1. Test your code with super low batch size. Bad for convergence, good for sanity check before submitting your job to a super computer.

Or you can buy a desktop machine for the same price as an M1 MacBook with 32GB or 64GB RAM and an RTX2060 or RTX3060 (which support mixed-precision training) and you can actually finetune a reasonable transformer model with a reasonable batch size. E.g., I can finetune a multi-task XLM-RoBERTa base model just fine on an RTX2060, model distillation also works great.

Also, there are only so many sanity checks you can do on something as weak (when it comes to neural net training). Sure, you can check if your shapes are correct, loss is actually decreasing, etc. But once you get at the point your model is working, you will have to do dozens of tweaks that you can't reasonably do on an M1 and still want to do locally.

tl;dr: why make your life hard with an M1 for deep learning, if you can buy a beefy machine with a reasonable NVIDIA GPU at the same price? Especially if it is for work, your employer should just buy such a machine (and an M1 MacBook for on the go ;)).

jefft255 · on March 5, 2021

Absolutely agree! My points were more about the benefits of running code on your own machine rather than in the cloud or on a cluster. I don’t own an M1, but if I did I wouldn’t want to use it to train models locally... When on my laptop I still deploy to my lab desktop; this adds little friction compared to a compute cluster, and as you mention we’re able to do interesting stuff with a regular gaming GPU. When everything works great and I now want to experiment at scale, I then deploy my working code to a supercomputer.

rsfern · on March 5, 2021

Sure you probably don’t want to do full training runs locally, but There’s a lot you can do locally that has a lot of added friction on a gpu cluster or other remote compute resource

I like to start a new project by prototyping and debugging my training and cunning config code, setting up the data loading and evaluation pipeline, hacking around with some baseline models and making sure they can overfit some small subset of my data

After all that’s done it’s finally time to scale out to the gpu cluster. But I still do a lot of debugging locally

Maybe this kind of workflow isn’t as necessary if you have a task that’s pretty plug and play like image classification, but for nonstandard tasks I think there’s lots of prototyping work that doesn’t require hardware acceleration

jefft255 · on March 5, 2021

Coding somewhat locally is a must for me too because the cluster I have access to has pretty serious wait times (up to a couple hours on busy days). Imagine only being able to run the code you’re writing a few times a day at most! Iterative development and doing a lot of mistakes is how I code; I don’t want to go back to punch card days where you waited and waited before you ended up with a silly error.

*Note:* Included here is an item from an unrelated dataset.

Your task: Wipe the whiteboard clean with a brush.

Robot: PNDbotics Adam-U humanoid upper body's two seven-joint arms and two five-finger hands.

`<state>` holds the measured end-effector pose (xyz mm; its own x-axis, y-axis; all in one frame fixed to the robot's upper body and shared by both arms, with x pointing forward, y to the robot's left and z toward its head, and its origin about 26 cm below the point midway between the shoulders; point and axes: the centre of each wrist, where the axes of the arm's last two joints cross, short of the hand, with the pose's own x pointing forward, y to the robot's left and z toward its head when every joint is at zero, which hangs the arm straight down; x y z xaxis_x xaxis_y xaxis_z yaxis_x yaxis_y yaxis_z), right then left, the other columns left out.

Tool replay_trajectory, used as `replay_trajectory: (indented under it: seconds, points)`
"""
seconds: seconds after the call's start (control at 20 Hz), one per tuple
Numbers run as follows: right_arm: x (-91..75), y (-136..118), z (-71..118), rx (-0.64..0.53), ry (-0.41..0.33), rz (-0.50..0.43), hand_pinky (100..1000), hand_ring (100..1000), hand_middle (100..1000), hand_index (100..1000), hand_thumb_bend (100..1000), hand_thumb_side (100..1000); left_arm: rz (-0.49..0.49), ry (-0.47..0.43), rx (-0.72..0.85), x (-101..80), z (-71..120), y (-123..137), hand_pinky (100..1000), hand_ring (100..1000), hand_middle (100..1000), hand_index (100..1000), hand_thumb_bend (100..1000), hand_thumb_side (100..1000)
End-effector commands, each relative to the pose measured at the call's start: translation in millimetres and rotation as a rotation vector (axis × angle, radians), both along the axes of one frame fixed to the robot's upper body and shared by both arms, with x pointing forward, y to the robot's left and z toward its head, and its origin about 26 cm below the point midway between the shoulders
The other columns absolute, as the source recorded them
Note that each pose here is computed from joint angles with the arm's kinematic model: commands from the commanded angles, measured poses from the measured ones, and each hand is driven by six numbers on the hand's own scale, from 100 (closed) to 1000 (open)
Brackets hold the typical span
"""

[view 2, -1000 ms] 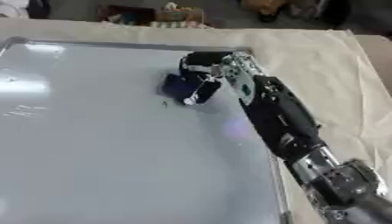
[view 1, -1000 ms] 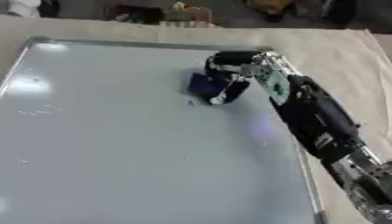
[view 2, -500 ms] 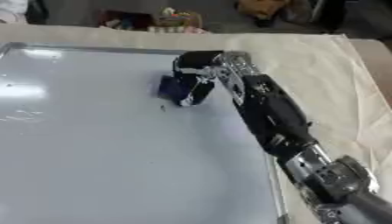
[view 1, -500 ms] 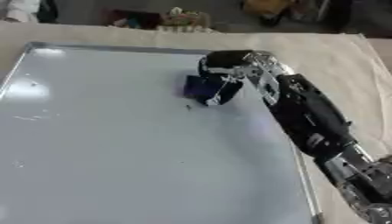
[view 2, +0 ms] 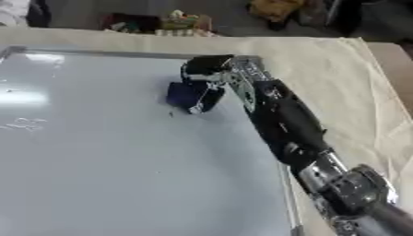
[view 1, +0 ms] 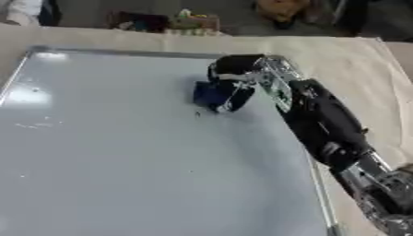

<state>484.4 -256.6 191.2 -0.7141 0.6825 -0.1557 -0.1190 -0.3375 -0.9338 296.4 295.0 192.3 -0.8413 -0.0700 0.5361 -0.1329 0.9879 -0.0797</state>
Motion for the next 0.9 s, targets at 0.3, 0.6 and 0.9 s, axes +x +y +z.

sumnuyungi · on March 5, 2021

This is false. You can prototype a network on an M1 [1] and teacher-student models are a de facto standard for scaling down.

You can trivially run transfer-learning on an M1 to prototype and see if a particular backbone fits well to a small dataset, then kickoff training on some cloud instance with the larger dataset for a few days.

[1] https://blog.tensorflow.org/2020/11/accelerating-tensorflow-...

tpetry · on March 5, 2021

You can just run your training with a lot less of data.

sjwright · on March 5, 2021

I think you underestimate just how many MacBooks Apple sells. There’s only so many affluent early adopters out there. And the M1 MacBooks are especially ideal for mainstream customers.